Two other autosomal trisomies that result in live births are Trisomy 18 (Edwards Syndrome) and Trisomy 13 (Patau Syndrome). Trisomy 18 is characterized by severe developmental abnormalities, leading to a significantly reduced lifespan, with most affected infants not surviving beyond their first year. Trisomy 13 is associated with profound intellectual disability and severe physical defects, including structural brain abnormalities.
Sex chromosome aneuploidies often have less severe health consequences than autosomal trisomies. For example, Klinefelter Syndrome results from an extra X chromosome in males (XXY), which can lead to reduced fertility, taller stature, and subtle learning or speech differences. Turner Syndrome, which affects females, is a monosomy resulting from a missing or partially missing X chromosome (XO), frequently causing short stature, ovarian dysfunction, and specific heart or kidney abnormalities.
Factors Influencing Aneuploidy Risk
The single most well-established factor influencing the risk of aneuploidy is advanced maternal age. A woman is born with all the eggs she will ever have, and these oocytes are arrested in the first meiotic division for decades until ovulation occurs. This prolonged arrest leads to a deterioration of the cellular machinery responsible for accurate chromosome separation.

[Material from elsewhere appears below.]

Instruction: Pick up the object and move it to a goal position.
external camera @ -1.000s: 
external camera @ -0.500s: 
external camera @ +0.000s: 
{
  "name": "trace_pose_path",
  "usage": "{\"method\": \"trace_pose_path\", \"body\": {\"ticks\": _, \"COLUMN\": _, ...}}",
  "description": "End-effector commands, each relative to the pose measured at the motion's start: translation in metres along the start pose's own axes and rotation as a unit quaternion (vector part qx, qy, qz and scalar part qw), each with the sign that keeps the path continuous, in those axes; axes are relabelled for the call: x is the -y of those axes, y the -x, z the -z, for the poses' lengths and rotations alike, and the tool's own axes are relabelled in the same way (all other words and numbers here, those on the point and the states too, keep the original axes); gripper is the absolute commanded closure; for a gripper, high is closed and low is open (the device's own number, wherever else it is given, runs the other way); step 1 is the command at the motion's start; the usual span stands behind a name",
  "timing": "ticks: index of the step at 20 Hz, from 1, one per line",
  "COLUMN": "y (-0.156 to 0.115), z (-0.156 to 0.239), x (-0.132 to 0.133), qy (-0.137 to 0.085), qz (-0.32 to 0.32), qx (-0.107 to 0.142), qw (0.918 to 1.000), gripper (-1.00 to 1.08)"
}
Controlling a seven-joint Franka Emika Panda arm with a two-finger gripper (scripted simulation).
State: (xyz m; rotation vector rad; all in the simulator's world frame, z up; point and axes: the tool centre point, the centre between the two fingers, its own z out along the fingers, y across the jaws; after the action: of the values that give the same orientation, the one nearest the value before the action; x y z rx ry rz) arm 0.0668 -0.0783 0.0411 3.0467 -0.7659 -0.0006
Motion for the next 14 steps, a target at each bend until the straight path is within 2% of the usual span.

Over time, components responsible for accurate chromosome separation become less effective. This degradation increases the likelihood of nondisjunction when the egg finally completes meiosis. The effect is pronounced, with the risk of producing an embryo with aneuploidy escalating significantly after a maternal age of 35, and increasing exponentially after 40.
Paternal age is also considered a factor, though its contribution to aneuploidy risk is less substantial than maternal age. While sperm are continuously produced, errors in meiosis can still occur in older fathers, potentially contributing to some cases of Trisomy 21 and certain sex chromosome aneuploidies. Environmental exposures or genetic predispositions in either parent are also being studied as potential contributors to segregation errors.
Methods for Detection and Screening
Medical professionals utilize a variety of methods to assess the risk of fetal aneuploidy during pregnancy, which are broadly categorized as either screening or diagnostic tests. Screening tests are non-invasive and provide a risk assessment, while diagnostic tests are invasive procedures that offer a definitive confirmation of the presence or absence of a condition.
One of the most widely used screening methods is Non-Invasive Prenatal Testing (NIPT), which can be performed as early as 10 weeks of gestation. NIPT analyzes small fragments of cell-free fetal DNA that circulate in the mother’s bloodstream, allowing for accurate risk assessment of the most common trisomies, including Trisomy 21, 18, and 13. Traditional screening, which combines a first-trimester ultrasound for nuchal translucency measurement with maternal serum blood markers, also provides a risk score but is less sensitive than NIPT.
For a definitive diagnosis, invasive procedures such as Chorionic Villus Sampling (CVS) and amniocentesis are performed. CVS involves sampling tissue from the placenta, typically between 10 and 13 weeks, while amniocentesis involves collecting amniotic fluid, usually after 15 weeks. Since these tests analyze fetal cells directly, they provide a karyotype, offering a conclusive answer regarding the presence of an aneuploidy. Because these diagnostic procedures carry a measurable risk of miscarriage, they are typically reserved for cases where screening tests indicate a high risk or when definitive information is needed.